Although the main aetiology of lateral epicondylitis is traditionally thought to be related to the extra-articular tendon, this may not be the primary issue, but may be part of a multi-factorial process involving extra-articular, intra-articular and systemic factors. The role of patholaxity or microinstability in the aetiology of lateral elbow pain has rarely been considered [36]. Lateral epicondylitis may result from overuse with repetitive loading, leading to tissue patholaxity and subsequent chondropathy. Similar clinical entities have been described elsewhere in the upper limb, both for the shoulder [30, 31, 34, 44, 50] and for the wrist [12, 35, 46, 57]. Repetitive stress loading of the medial side of the elbow leading to valgus instability, and pain has also been described [1, 27].

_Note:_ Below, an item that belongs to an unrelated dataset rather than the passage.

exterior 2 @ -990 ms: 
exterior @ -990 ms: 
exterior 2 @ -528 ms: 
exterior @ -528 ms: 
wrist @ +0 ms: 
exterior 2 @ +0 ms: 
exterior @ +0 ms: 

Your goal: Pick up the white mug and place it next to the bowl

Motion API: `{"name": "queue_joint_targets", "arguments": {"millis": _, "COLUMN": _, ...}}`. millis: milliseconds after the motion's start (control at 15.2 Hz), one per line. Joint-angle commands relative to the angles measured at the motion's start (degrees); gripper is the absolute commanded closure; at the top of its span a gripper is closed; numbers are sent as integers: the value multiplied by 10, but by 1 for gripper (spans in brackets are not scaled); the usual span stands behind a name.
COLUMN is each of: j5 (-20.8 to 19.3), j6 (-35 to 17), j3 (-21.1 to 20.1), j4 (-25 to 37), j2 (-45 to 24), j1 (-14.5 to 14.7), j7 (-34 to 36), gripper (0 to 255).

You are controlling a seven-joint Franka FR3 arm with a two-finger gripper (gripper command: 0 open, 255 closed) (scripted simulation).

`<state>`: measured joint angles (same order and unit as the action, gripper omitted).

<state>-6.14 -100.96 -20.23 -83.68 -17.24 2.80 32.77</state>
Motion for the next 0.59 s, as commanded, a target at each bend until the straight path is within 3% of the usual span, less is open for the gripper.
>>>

Elbow arthroscopy offers the opportunity to visualize the intra-articular compartments, identifying elements of pathology that may be missed by imaging or open techniques [5–7]. Although not comprehensive, there are now reports describing the presence of intra-articular findings that may have an aetiological role in ECRB tendinopathy. Baker et al. [8] described a 64% rate of capsular tears associated with arthroscopically treated lateral epicondylitis and a 69% rate of other intra-articular findings. Other reported findings associated with lateral elbow pain and snapping plica syndrome include: synovitis, radial head and capitellar erosion or chondromalacia and capsular tears [3, 33, 49]. However, the aetiology of these intra-articular findings in ECRB tendinopathy has not yet been described.

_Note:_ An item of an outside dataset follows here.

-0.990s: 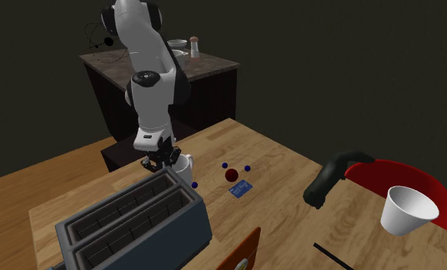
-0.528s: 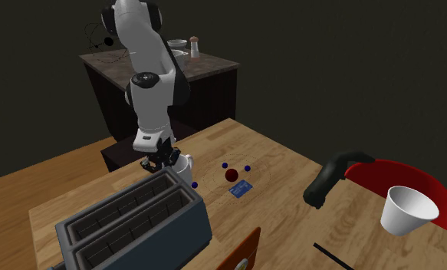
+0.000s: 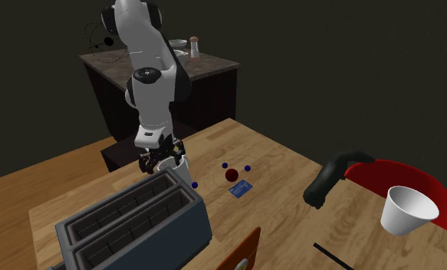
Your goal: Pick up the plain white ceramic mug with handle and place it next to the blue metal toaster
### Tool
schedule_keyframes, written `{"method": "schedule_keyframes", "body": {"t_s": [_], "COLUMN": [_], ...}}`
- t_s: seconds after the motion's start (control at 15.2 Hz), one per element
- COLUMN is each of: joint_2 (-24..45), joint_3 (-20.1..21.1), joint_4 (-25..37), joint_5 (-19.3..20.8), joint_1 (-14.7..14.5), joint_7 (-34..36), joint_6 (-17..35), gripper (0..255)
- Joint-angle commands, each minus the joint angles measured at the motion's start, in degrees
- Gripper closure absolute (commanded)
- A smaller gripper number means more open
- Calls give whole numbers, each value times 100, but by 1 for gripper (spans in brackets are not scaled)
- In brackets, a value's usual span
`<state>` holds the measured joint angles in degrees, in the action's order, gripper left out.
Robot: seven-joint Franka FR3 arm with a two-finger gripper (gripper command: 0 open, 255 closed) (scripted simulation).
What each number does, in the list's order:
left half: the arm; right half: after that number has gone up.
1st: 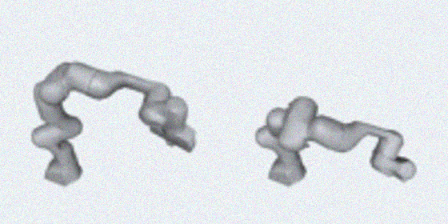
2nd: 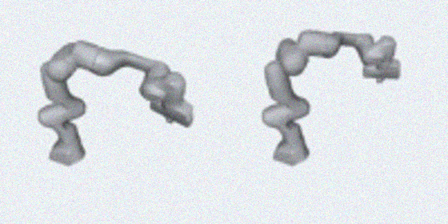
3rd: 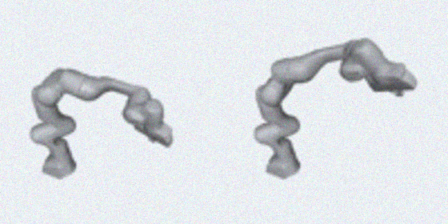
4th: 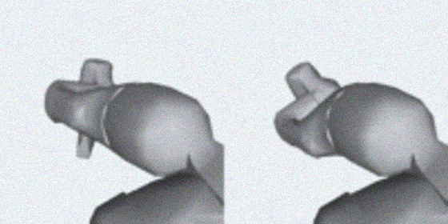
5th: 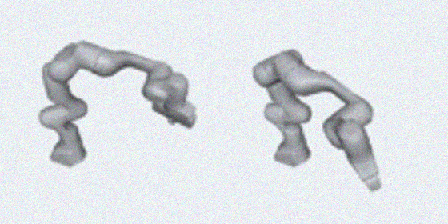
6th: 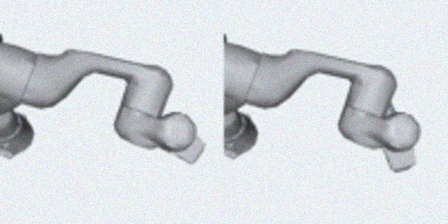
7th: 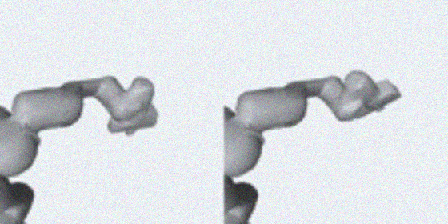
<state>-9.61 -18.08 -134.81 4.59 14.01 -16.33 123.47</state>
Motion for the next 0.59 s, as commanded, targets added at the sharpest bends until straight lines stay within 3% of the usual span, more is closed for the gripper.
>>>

The aim of this study was to describe the signs of lateral ligamentous patholaxity and abnormal intra-articular findings associated with lateral epicondylitis, and to define the relative incidence and correlation between them. It was hypothesized that at least one intra-articular pathological finding would be present in the majority (75% or more) of patients undergoing surgery for recalcitrant lateral epicondylitis. Confirmation of this hypothesis would open new diagnostic perspectives and offer a solid base upon which to develop a pathology-directed approach to patients with persistent lateral elbow pain.
Materials and methods
Consecutive patients referred to the lead author for recalcitrant lateral epicondylitis were considered for enrolment between 2009 and 2016. Patients between 20 and 65 years of age were included if their symptoms had not responded to at least 6 months of conservative treatment (including ice, non-steroidal anti-inflammatory drugs, stretching, steroid injections and physical therapy). Patients were excluded if there was a previous history of trauma or signs of major instability (positive posterolateral drawer, posterolateral pivot shift and varus/valgus stress tests). Patients were also excluded if there were any radiographic or magnetic resonance imaging (MRI) features of trauma or arthritis.
All patients underwent elbow arthroscopy for their recalcitrant symptomatic lateral epicondylitis. A single examiner with extensive experience in elbow surgery performed all pre- and intra-operative evaluation.
Arthroscopy was performed with the patient in a modified lateral decubitus position using an axillary block and general anaesthesia. A pneumatic tourniquet was positioned high in the axilla and inflated to 250 mmHg after limb exsanguination. The operative arm was positioned with the shoulder in 100° forward flexion/90° internal rotation and held using an arm holder. The elbow was positioned in 90° of flexion, with the hand and forearm hanging free with only gravity force. Before establishing the arthroscopic portals, 30 cc of sterile saline solution was injected to distend the elbow joint using an 18-gauge needle inserted in the proximal posterior portal.
Standard posterior, posterolateral and midlateral portals were first established in order to explore the posterior compartment, the posteromedial gutter and the posterior aspect of the radiocapitellar joint. The anterior compartment of the elbow was then entered after the posterior compartment evaluation. A proximal anteromedial portal was created 2 cm proximal to the medial humeral epicondyle and 1 cm anterior to the intramuscular septum. Insertion of a 30° arthroscope into this portal allowed intra-articular diagnostic evaluation.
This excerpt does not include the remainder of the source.